Parallel R Workflows

Course Developed for the IRIDIS High Performance Computing (HPC) Facility, University of Southampton.

Welcome! 👋

Course Description

R was originally developed as a single threaded application, which means that by default, computations are run on a single CPU core. While this may be adequate for many computations in R, there are circumstances when this can result in long run times. Luckily, there are several approaches to better leverage the compute power available on modern hardware, from multiple CPUs on local nodes to numerous CPU cores across multiple nodes available through High Performance Computing platforms (using MPI).

In this course, I will introduce you to the basics of parallelisation, present an overview of available approaches to parallelisation in R while focusing on the relatively recent futureverse collection of packages, which aims to provide a consistent API across parallel backends and allow for users to parallelise using their prefered R programming style, whether that’s the lapply family of functions, loops or tidyverse’s purrr package.

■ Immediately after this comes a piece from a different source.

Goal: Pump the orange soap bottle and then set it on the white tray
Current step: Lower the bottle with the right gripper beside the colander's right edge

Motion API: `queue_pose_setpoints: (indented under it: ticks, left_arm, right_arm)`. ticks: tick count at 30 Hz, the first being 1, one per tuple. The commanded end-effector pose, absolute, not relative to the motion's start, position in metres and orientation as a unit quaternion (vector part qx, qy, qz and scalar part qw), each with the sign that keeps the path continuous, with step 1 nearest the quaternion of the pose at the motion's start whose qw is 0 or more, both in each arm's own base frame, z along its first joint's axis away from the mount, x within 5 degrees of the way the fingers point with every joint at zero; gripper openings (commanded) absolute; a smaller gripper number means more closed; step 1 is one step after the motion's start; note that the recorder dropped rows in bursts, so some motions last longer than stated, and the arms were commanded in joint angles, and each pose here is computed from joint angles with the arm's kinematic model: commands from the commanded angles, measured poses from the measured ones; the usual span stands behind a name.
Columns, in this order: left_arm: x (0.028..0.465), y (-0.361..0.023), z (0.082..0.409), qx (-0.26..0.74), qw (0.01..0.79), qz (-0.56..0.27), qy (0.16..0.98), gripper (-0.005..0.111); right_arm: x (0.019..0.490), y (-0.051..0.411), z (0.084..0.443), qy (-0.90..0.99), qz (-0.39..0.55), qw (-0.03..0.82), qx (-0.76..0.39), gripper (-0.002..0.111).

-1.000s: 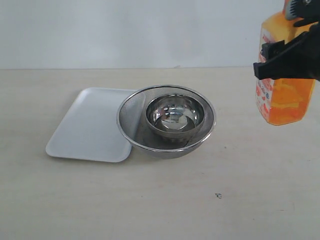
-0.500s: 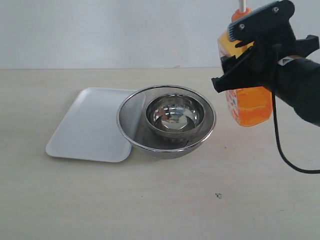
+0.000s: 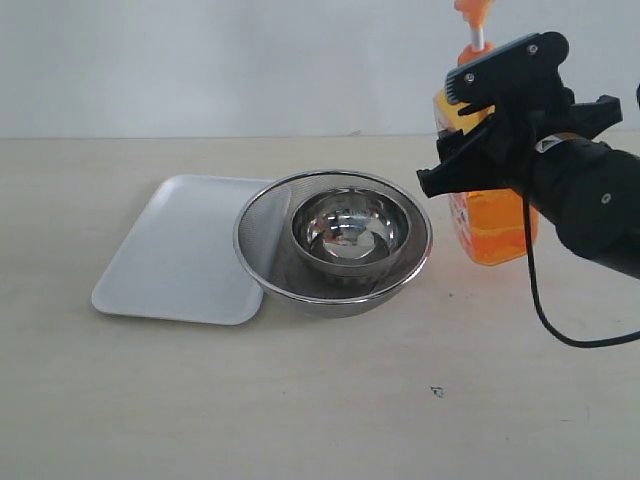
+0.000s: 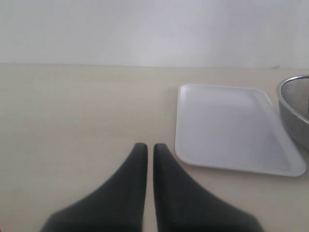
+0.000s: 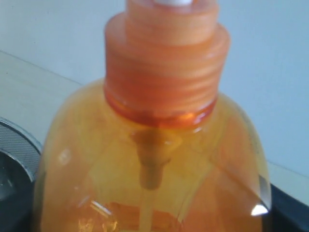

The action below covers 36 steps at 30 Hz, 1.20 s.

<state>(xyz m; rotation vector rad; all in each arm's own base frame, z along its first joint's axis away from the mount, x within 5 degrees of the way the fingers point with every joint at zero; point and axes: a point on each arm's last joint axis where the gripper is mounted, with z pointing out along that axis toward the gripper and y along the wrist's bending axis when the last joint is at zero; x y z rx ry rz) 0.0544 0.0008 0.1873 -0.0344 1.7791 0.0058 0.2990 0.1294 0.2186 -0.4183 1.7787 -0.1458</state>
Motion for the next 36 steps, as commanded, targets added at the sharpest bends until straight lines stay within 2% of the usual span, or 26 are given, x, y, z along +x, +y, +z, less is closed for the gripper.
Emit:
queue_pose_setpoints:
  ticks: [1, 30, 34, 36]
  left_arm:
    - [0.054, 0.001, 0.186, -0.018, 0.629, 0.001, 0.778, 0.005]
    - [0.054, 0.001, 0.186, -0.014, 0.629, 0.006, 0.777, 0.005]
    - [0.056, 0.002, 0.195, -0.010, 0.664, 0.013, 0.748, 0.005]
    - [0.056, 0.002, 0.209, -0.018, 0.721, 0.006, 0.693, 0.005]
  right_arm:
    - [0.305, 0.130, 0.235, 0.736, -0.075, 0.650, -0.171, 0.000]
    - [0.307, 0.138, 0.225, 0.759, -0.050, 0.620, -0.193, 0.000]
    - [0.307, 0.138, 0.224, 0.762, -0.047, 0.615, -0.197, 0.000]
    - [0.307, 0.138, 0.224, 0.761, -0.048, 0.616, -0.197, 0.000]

We will explore concepts and approaches through practical demonstrations and developing example scripts which we will run both locally as well as on the Iridis cluster.

Course Objectives

After attending this course, participants will:

  • Understand general concepts and strategies to parallelisation and how they relate to underlying hardware.

  • Understand how to identify tasks amenable to parallelisation and be familiar with best practices in code parallelisation.

  • Have a general overview of libraries and R packages available for parallelising computation in R, particularly the futureverse family of packages, and understand when and how to deploy them.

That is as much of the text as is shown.